◆ **About this task**
Word for word, copy the data that follows and skip its pictures.

◆ **Information provided**
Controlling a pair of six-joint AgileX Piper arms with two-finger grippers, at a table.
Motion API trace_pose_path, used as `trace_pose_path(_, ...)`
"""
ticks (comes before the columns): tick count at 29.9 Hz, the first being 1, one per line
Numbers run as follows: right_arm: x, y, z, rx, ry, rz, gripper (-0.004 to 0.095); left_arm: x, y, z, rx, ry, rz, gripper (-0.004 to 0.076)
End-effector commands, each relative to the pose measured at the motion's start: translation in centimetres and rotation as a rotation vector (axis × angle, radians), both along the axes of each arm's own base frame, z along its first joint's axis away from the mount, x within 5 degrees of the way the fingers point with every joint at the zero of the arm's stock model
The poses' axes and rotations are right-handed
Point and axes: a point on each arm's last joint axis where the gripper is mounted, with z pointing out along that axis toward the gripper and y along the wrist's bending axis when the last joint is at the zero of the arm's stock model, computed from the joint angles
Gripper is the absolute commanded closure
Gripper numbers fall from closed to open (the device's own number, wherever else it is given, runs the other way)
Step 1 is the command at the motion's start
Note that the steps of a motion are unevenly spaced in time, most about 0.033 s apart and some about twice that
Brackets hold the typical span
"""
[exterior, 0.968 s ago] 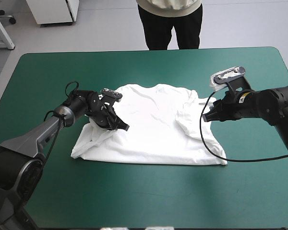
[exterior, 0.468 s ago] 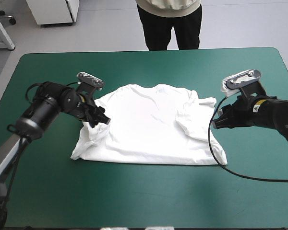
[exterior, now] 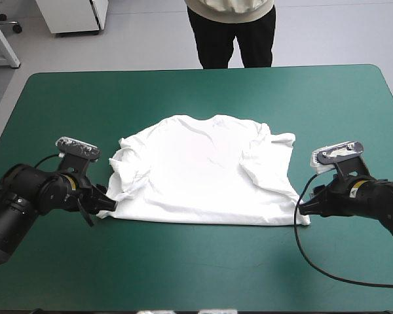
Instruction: Fold the cloth
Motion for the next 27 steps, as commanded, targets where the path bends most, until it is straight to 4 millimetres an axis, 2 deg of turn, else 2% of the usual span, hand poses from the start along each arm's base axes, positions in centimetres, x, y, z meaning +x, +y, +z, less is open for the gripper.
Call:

◆ **Your response**
Controlling a pair of six-joint AgileX Piper arms with two-finger grippers, at a table.
Motion API trace_pose_path, used as `trace_pose_path(_, ...)`
"""
ticks (comes before the columns): tick count at 29.9 Hz, the first being 1, one per line
Numbers run as follows: right_arm: x, y, z, rx, ry, rz, gripper (-0.004 to 0.095); left_arm: x, y, z, rx, ry, rz, gripper (-0.004 to 0.076)
End-effector commands, each relative to the pose measured at the motion's start: translation in centimetres and rotation as a rotation vector (axis × angle, radians), both along the axes of each arm's own base frame, z along its first joint's axis away from the mount, x within 5 degrees of the way the fingers point with every joint at the zero of the arm's stock model
The poses' axes and rotations are right-handed
Point and axes: a point on each arm's last joint axis where the gripper is mounted, with z pointing out along that axis toward the gripper and y along the wrist's bending axis when the last joint is at the zero of the arm's stock model, computed from the joint angles
Gripper is the absolute commanded closure
Gripper numbers fall from closed to open (the device's own number, wherever else it is given, runs the other way)
Step 1 is the command at the motion's start
Note that the steps of a motion are unevenly spaced in time, most about 0.033 s apart and some about twice that
Brackets hold the typical span
"""
[exterior, 0.968 s ago] 
[exterior, 0.468 s ago] 
[exterior, now] 
Instruction: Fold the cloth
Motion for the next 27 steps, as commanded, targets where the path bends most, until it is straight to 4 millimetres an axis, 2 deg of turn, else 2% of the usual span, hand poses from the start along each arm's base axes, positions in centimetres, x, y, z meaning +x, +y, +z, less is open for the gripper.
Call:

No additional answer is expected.